* **YOUR TASK**: From the entries below, copy each line in which the word "target" occurs.

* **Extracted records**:

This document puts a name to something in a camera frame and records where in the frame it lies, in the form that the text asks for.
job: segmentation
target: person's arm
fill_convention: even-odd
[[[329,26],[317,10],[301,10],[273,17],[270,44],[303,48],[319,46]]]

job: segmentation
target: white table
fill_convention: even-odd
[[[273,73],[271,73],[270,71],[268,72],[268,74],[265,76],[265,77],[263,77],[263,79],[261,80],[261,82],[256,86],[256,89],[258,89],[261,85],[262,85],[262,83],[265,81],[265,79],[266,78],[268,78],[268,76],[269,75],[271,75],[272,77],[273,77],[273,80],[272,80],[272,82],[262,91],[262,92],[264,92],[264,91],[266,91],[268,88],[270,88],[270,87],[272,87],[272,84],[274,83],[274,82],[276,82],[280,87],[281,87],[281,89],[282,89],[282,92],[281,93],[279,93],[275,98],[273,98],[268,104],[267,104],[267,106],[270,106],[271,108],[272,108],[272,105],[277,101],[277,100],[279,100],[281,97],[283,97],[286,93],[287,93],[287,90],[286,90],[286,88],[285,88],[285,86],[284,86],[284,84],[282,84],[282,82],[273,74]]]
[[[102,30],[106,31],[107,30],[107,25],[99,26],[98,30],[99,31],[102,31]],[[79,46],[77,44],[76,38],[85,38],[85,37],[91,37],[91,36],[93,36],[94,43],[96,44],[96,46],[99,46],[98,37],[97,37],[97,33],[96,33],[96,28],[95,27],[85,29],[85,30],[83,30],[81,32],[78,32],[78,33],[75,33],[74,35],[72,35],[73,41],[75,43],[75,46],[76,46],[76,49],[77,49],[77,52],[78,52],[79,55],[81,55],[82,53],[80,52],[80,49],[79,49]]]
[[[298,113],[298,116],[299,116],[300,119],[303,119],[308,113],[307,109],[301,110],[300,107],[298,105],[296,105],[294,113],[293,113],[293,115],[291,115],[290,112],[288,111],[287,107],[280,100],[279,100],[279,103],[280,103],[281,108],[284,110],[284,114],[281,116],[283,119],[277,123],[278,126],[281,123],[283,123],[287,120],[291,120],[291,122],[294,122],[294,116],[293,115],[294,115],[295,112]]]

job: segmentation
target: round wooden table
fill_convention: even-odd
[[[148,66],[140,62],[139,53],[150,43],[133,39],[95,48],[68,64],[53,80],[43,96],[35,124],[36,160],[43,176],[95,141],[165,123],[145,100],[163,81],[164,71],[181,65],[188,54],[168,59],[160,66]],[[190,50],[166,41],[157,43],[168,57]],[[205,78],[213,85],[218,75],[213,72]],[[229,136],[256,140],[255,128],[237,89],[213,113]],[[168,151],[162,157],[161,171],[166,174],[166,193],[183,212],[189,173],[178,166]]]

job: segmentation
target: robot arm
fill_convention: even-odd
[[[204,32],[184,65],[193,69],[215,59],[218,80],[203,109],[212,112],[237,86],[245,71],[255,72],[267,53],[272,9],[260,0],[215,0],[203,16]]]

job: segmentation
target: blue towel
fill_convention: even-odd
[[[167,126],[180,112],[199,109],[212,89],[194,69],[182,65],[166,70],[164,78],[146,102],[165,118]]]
--
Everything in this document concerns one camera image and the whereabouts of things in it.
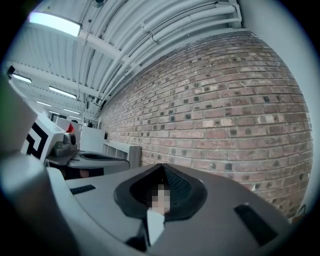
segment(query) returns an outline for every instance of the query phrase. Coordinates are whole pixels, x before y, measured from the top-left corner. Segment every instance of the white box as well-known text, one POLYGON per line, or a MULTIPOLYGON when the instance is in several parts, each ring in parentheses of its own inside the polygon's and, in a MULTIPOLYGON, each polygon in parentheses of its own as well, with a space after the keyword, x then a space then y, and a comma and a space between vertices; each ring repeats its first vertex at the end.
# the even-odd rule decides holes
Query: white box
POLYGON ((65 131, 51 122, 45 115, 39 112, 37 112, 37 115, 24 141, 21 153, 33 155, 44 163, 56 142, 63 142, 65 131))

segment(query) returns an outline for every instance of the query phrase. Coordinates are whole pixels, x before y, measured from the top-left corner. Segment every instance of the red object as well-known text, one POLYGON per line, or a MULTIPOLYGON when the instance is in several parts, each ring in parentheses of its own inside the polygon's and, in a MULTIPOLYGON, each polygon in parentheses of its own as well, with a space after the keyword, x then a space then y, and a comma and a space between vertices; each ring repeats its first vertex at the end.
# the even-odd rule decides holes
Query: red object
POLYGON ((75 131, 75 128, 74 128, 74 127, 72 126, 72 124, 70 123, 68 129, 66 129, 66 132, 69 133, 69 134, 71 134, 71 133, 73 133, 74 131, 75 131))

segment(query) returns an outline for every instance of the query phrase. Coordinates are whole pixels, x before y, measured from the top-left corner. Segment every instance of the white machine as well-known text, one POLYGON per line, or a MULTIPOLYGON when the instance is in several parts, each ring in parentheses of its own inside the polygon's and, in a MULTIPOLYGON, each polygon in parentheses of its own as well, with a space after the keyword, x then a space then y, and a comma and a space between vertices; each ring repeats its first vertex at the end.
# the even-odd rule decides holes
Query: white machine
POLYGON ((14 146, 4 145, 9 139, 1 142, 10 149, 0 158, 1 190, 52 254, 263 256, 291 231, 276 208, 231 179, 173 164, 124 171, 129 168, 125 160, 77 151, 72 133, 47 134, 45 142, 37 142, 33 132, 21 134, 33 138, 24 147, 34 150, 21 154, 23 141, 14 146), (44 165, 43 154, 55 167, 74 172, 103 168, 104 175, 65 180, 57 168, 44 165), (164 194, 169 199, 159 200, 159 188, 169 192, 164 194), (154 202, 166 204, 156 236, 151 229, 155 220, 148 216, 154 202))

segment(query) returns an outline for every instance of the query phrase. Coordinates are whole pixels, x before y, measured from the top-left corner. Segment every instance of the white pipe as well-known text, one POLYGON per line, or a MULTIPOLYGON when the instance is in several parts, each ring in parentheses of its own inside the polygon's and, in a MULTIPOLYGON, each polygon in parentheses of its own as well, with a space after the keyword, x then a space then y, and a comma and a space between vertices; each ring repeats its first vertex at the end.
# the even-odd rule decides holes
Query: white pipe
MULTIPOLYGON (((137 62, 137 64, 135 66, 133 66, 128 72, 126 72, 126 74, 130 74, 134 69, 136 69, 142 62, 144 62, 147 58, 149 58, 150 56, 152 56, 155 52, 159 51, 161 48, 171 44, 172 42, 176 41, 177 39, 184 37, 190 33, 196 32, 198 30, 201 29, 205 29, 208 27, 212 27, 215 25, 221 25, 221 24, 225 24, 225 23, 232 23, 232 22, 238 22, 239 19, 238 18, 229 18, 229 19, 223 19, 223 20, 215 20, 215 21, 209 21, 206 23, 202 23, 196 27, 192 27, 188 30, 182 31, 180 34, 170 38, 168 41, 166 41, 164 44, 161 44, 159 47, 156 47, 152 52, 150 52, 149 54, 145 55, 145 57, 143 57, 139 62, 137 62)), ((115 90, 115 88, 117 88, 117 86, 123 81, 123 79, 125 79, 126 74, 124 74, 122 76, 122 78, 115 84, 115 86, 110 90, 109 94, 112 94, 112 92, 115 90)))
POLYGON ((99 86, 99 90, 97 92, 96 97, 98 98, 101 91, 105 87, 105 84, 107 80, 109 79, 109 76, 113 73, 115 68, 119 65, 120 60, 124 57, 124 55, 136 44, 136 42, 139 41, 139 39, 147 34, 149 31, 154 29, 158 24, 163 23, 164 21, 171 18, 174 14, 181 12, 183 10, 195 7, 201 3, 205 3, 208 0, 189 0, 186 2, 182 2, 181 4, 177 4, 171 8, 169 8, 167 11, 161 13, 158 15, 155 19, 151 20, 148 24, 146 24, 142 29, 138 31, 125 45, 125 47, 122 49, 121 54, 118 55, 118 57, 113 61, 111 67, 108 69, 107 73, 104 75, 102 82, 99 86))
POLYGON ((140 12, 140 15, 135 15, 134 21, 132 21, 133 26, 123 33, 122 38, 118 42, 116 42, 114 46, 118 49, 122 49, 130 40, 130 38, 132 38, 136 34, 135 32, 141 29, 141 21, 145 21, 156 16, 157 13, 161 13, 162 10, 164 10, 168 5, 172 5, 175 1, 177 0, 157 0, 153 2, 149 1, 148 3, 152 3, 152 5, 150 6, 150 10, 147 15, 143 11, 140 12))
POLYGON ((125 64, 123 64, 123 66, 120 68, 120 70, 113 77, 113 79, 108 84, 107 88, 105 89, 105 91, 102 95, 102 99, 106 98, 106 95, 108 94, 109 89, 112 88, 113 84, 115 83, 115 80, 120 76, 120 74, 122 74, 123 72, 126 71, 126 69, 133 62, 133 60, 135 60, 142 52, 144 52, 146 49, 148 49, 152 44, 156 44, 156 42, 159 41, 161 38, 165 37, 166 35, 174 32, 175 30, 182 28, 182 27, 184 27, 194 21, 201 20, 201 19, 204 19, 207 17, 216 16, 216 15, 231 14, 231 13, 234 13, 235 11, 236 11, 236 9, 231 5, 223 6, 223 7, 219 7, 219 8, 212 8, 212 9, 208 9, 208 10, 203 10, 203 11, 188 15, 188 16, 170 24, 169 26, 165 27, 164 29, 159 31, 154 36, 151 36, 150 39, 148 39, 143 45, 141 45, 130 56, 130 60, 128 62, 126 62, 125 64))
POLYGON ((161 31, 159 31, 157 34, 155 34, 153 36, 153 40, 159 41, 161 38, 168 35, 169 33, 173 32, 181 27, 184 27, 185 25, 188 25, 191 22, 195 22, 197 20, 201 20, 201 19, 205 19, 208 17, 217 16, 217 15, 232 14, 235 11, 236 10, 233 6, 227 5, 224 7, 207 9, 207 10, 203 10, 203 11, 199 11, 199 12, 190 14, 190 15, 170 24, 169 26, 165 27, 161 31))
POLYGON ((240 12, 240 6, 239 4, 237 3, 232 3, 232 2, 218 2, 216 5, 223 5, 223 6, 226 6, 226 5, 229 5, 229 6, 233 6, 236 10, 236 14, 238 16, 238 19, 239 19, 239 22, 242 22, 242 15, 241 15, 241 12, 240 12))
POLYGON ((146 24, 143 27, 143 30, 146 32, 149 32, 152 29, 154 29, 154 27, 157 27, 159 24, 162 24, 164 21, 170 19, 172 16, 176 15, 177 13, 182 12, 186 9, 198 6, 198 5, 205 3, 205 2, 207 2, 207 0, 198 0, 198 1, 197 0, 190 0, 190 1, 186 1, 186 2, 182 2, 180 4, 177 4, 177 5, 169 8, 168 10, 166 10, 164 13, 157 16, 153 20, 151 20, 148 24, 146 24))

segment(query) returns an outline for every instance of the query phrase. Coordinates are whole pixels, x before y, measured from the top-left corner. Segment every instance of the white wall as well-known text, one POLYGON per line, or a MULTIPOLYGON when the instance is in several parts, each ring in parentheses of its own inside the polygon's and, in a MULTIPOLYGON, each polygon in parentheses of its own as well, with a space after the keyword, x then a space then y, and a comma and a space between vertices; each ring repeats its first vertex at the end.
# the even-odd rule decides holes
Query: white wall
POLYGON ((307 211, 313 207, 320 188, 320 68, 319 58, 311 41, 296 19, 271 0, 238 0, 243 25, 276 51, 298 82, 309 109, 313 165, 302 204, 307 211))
--
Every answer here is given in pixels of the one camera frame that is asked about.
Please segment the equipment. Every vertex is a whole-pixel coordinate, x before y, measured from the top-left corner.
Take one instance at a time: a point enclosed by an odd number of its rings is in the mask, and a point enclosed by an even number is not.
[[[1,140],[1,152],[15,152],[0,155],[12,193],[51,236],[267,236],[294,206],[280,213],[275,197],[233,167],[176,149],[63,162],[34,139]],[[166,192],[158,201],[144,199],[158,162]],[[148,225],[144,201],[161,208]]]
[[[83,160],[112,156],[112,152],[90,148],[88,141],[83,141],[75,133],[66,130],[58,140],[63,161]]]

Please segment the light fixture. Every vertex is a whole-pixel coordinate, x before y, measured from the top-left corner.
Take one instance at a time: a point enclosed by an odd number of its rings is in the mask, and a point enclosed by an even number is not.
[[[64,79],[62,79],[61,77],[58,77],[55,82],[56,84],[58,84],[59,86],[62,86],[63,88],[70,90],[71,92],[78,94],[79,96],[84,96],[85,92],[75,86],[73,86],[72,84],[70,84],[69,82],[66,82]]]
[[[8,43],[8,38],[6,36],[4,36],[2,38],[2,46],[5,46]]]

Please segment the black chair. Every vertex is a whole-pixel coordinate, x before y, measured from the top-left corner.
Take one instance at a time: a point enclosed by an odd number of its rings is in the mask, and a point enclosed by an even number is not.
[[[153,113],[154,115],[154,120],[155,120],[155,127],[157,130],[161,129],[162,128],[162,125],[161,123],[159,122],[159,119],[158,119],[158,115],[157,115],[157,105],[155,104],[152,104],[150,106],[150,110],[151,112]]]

* **ANSWER TO THIS PROBLEM**:
target: person's arm
target: white table
target: round wooden table
target: robot arm
target: blue towel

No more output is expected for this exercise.